← Back to ISMLA Bulletin Archive
ISMLA Bulletin — June 2021

The Rise of the Machines

Author: George Van den Bergh (thisislanguage.com)

If you would like a linguistic laugh you should head over to https://ttsmp3.com/ and paste in any poem in a language of your choice. I chose “Déjeuner du matin” not because I have always found it infinitely depressing but because I felt that its lack of punctuation would brighten up an unspeakably drab April morning. Give it a go now; you might end up crying into your coffee but hopefully they will be tears of laughter rather than anything else. (French/Léa gives a particularly chipper rendition of the final stanza.)

For those of you unfamiliar with it, TTS (text to speech) is a technology which provides “advanced deep learning technologies to synthesize natural sounding human speech” from text (source, Amazon Web Services). What this means is that any text you plug in can be read back to you in a range of accents and languages. The two biggest engines that are humming to this tune are Amazon’s Polly and Google’s Cloud Text-to-Speech. It’s an incredibly sophisticated software that delivers impressive (if sometimes eerie) results and is already used by many companies around the world to deliver faster (and cheaper) customer service triage as well as streamlining accessibility issues for websites.

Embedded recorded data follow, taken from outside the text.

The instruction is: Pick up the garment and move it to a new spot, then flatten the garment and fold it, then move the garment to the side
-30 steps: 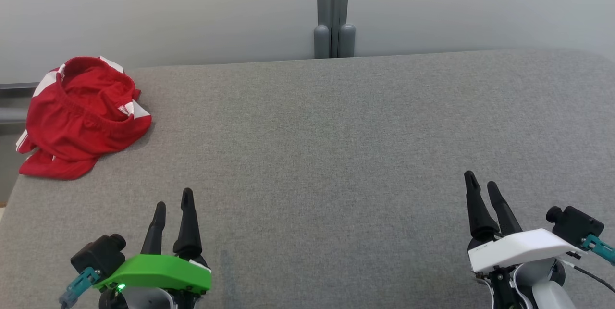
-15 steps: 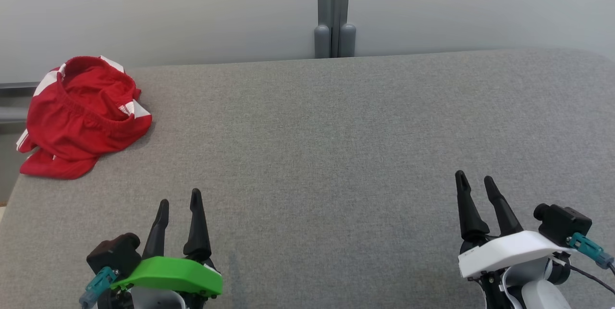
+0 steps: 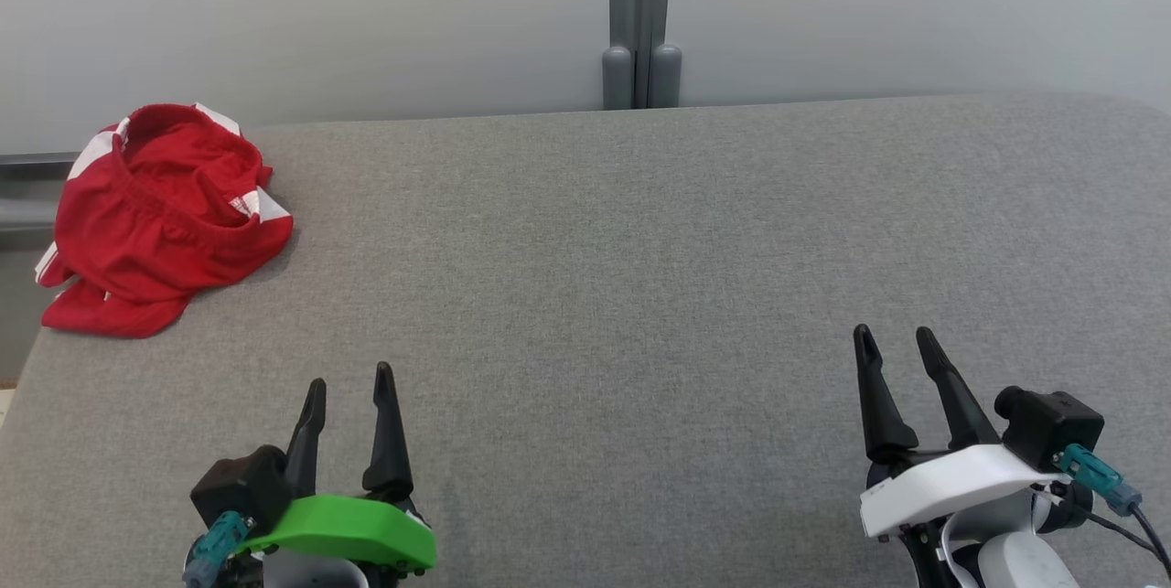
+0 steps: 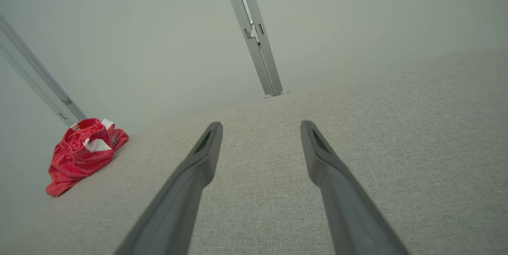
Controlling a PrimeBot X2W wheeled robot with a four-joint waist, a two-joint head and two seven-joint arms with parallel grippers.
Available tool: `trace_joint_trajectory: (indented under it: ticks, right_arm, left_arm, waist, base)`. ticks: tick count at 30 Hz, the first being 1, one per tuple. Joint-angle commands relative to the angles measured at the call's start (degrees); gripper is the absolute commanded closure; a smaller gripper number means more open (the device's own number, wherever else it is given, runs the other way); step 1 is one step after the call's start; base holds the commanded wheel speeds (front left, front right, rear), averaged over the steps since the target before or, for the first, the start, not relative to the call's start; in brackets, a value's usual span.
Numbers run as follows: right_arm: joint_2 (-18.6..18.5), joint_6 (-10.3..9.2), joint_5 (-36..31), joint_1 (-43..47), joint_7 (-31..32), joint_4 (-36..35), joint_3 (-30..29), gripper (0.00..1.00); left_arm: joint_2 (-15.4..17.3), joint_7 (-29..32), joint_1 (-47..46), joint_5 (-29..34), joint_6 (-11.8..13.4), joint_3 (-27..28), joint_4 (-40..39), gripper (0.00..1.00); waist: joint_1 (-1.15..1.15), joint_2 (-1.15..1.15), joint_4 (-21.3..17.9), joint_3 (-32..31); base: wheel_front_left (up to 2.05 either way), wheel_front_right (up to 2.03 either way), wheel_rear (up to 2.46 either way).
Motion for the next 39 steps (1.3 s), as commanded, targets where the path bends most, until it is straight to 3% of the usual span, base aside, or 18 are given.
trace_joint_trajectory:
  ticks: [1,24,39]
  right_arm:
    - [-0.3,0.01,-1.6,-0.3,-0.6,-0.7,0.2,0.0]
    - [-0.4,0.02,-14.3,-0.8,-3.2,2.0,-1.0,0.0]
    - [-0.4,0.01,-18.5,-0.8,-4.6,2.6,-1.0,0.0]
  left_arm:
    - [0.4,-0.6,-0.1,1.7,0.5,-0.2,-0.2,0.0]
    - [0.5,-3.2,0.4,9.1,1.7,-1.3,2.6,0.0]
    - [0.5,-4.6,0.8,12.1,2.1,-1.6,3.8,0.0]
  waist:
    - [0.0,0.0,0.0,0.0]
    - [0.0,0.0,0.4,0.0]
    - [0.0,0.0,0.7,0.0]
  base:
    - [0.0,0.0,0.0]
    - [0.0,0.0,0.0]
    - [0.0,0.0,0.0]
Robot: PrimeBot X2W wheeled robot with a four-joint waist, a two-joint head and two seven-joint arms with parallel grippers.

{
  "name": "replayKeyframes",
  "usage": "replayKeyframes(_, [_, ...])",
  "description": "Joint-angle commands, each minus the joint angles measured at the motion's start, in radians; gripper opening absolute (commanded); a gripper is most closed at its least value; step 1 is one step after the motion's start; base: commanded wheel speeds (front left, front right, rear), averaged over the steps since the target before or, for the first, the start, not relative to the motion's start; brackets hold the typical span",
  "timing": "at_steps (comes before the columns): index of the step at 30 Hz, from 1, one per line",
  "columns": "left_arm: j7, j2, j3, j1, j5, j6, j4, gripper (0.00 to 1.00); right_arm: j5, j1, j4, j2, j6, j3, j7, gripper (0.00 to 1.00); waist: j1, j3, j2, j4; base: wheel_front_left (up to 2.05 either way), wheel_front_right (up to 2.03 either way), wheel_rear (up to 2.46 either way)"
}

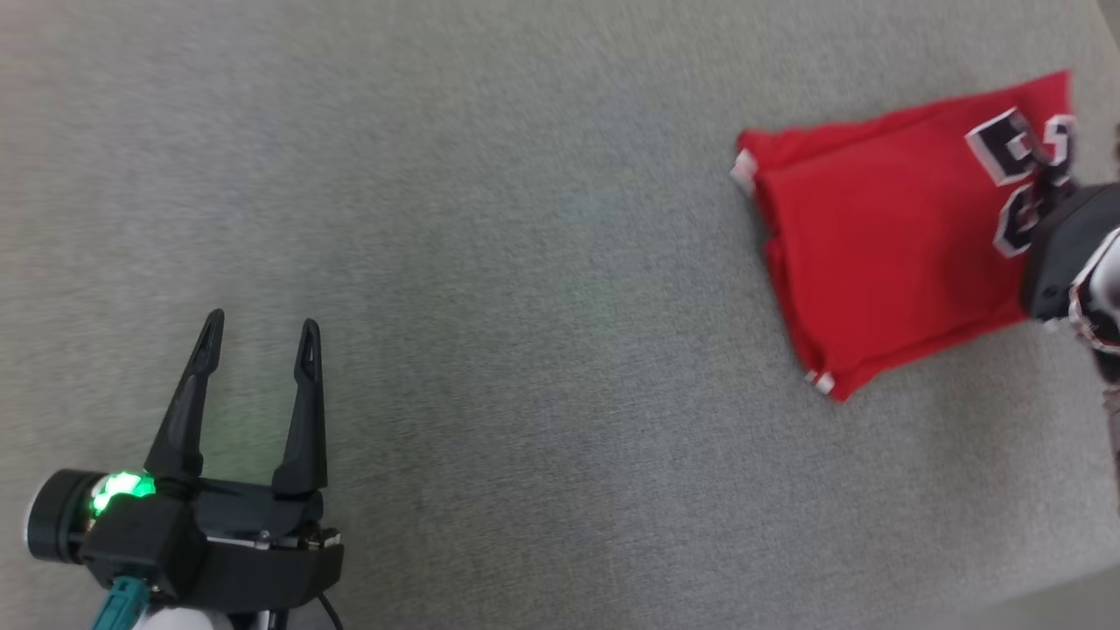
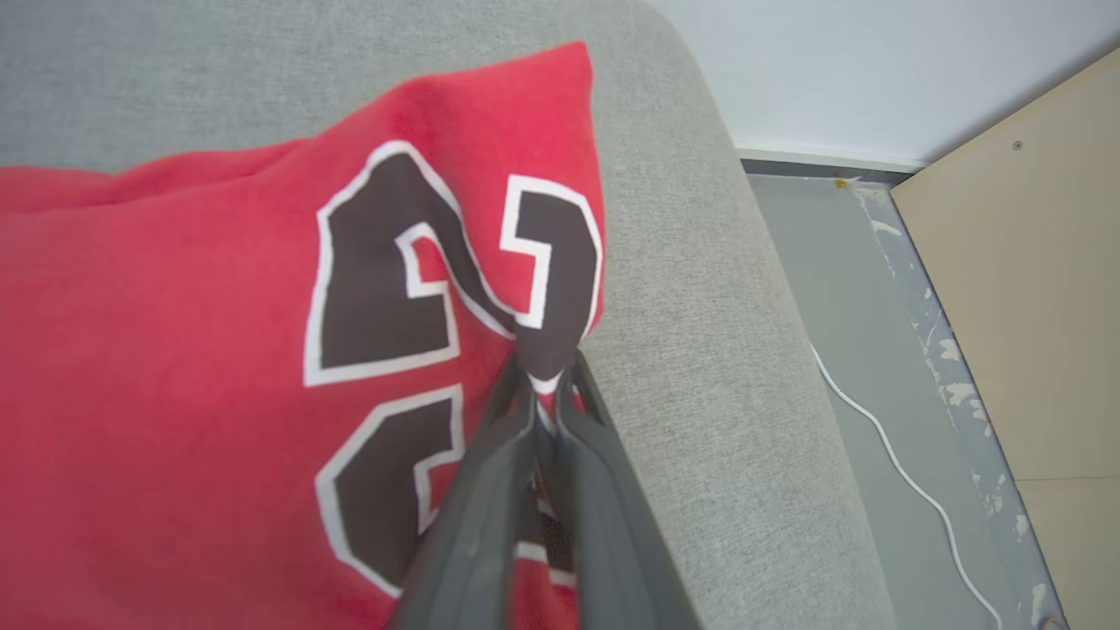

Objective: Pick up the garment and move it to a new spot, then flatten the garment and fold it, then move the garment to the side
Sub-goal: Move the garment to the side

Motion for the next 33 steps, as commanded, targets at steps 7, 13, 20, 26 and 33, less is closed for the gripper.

So why does all this make me feel uneasy? After all, I’m the CEO of a technology company. Shouldn’t I be all in favour of these kinds of advances? And think of all the money we’d save as a company not having to hire native speakers to record audio for our product…

First and foremost, I’m a languages teacher (French and Spanish at Rugby School, 2004-6 – a big salut to everyone still teaching there who showed me the ropes) and I suppose what this means is that the use of synthesised human voices for the purposes of demonstrating native speech is anathema to me as – I imagine – it is to most of you reading this article. No matter how close the underlying software gets to reproducing the human voice, it will never be the human voice. Why, therefore, have we seen a rise in the use of such computer generated audio in numerous language-teaching platforms? A rise which is even more baffling when you consider that some of these platforms are paid-for resources used by UK schools, where individual words and sometimes even whole phrases are stitched together by a computer network and held up as valuable preparation for examinations? We language teachers have a tough enough job as it is trying to create immersive environments for our students given the strictures of timetabling. Why would we waste precious time showcasing synthetic voices instead of the real thing, a practice which could cause long-lasting damage to the “ear” of our students?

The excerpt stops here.